Taking their cue from the 'Oracle'

He sometimes sells, but Buffett fans buy to hold

May 18, 2008|By Andrew Leckey | Andrew Leckey,TRIBUNE MEDIA SERVICES

Warren E. Buffett has urged investors to lower their expectations during this queasy economic year.

That's not exactly what they want to hear from Buffett, whose $62 billion net worth and excellent long-term track record tend to infect his admirers with overwrought expectations.

They'd prefer to learn more about his success buying shares of Chinese oil company PetroChina in 2002 and 2003 for $488 million and selling them last fall for $4 billion.

"A lot of people think Warren Buffett simply buys and holds, but he doesn't necessarily," said Peter Bruno, editor and publisher of The Warren Buffett Holdings Newsletter in Boca Raton, Fla. "The fact that he sold his shares in PetroChina last October at such a high price shows he does get out of stocks." Despite criticism leveled at the holding on political and human rights grounds, Buffett said he sold simply because the price level reached that of the world's other oil companies.

Investors are examining Buffett's Berkshire Hathaway stock portfolio carefully for buying opportunities precisely because the market is so arduous.

The patient and ever-observant Buffett, 77, is known for buying reasonably priced stocks of well-managed businesses that he understands. They must be in proven industries and have clear competitive advantages. He sticks with them so long as they make sense.

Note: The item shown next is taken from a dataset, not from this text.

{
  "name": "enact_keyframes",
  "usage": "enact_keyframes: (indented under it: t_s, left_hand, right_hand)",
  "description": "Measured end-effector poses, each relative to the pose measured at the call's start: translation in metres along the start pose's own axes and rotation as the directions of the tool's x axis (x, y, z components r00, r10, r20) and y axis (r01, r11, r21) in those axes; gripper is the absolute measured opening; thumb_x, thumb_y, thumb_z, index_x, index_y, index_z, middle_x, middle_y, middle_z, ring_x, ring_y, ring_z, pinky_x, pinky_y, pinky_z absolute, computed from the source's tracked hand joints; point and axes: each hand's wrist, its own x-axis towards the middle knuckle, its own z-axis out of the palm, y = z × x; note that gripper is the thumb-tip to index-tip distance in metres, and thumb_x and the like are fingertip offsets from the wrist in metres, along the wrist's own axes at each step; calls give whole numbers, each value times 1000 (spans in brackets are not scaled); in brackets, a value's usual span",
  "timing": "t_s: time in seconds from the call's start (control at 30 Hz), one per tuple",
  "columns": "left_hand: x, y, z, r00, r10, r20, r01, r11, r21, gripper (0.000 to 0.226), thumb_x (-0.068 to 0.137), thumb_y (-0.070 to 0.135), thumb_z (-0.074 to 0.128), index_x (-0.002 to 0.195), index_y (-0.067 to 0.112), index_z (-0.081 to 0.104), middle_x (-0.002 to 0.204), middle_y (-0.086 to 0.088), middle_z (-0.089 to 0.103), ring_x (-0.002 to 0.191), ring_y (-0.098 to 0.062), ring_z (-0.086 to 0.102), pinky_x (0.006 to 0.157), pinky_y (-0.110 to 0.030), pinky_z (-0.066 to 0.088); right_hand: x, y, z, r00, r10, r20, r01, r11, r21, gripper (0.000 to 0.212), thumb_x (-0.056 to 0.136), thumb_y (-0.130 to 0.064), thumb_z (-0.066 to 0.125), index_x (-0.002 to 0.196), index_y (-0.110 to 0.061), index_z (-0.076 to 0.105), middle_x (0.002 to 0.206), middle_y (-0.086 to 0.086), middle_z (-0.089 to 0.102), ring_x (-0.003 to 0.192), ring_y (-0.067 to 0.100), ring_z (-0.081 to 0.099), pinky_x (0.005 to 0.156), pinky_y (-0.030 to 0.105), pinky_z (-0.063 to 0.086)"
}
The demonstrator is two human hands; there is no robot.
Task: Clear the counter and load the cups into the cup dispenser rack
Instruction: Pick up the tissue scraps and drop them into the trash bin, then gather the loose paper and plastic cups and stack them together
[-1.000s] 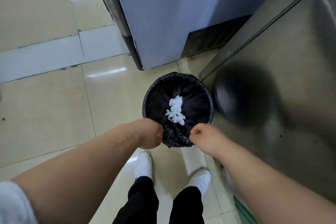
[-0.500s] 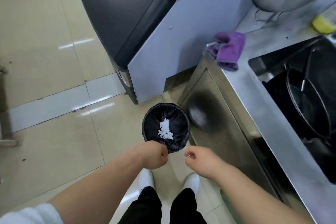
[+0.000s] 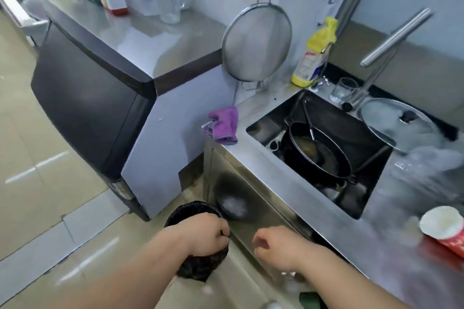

"Whenever Warren Buffett discloses his holdings, those stocks get a bit of a boost," said Damien Conover, an analyst for Morningstar Inc. "But he's a long-term investor, so individuals should be looking for good returns in these stocks over one or two years." A few Buffett holdings are especially worth buying, Conover believes:

*GlaxoSmithKline PLC boasts many interesting new vaccines. For example, Cervarix, a cervical cancer vaccine, is expected to generate more than $1 billion in sales. Capital appreciation and a dividend yield of more than 5 percent are positives.

*Sanofi-Aventis SA, which possesses a strong diabetes franchise, will benefit from an aging population that ensures vast potential growth for any viable diabetes-focused product. Buffett invested $1.5 billion in the French company's stock last year.

*Johnson & Johnson, with its diverse health care businesses, will be able to increase sales even in a slowing economy. Buffett put another $2.7 billion into the stock in 2007.

Buffett's Wal-Mart Stores Inc. and Anheuser-Busch Cos. are also considered top-rated stocks by Morningstar, though it considers them fairly valued.

"I've used Warren Buffett's method for 18 years and beaten the S&P 500 by 5 or 6 percent a year on average, so it has worked for me," said Richard Losch, president of Losch Management Co., a fee-only investment adviser in Orlando, Fla.

"Buffett makes mistakes because value investing is an imperfect science, but he makes fewer than anybody else," Losch said. Buffett considers large international companies a natural hedge against the dollar because they earn most of their profits overseas.

The "Oracle of Omaha" has won big with Wal-Mart, Bruno said, while United Parcel Service has held up well in his portfolio for a long time. Financial stocks Wells Fargo & Co. and M&T Bank Corp. haven't suffered the extreme subprime trauma of some rivals.

Buffett has been using problems of financial stocks as a buying opportunity. For example, he raised his ownership percentage of Wells Fargo to 9.2 percent.

"Warren Buffett is a great value investor, but he can be a lousy timer," Bruno said. "For example, he's a big owner of Comcast Corp. stock, which has been going down and down in price because a lack of new construction activity is hurting cable operations."

Among the worst performers in Buffett's portfolio are the much-criticized ratings agency Moody's Corp. and health care firm UnitedHealth Group Inc. General Electric Co. has disappointed investors, too.

"He announced a few weeks ago that the Berkshire Hathaway investment portfolio was down 9 percent for the first quarter and the lesson is that no one, even Warren Buffett, really knows what the market will do," Bruno said. "What you really need is discipline, a lack of emotion and a predetermined price level." Buffett apologists would counter that no one should ever call anything in his portfolio a mistake until it is actually sold at a loss.

Improved prospects for railroads thanks to technology, efficiencies and globalization encouraged Buffett to load up on Burlington Northern Santa Fe Corp. to the point where he now owns nearly 18 percent of it.

Buffett's long-term philosophy rather than his selections at a given moment are what count most, some experts said.

"Ignore the market and just buy the company," Losch said. "You get your best buys in bear markets, but you won't know it for sure until later."


Andrew Leckey writes for Tribune Media Services.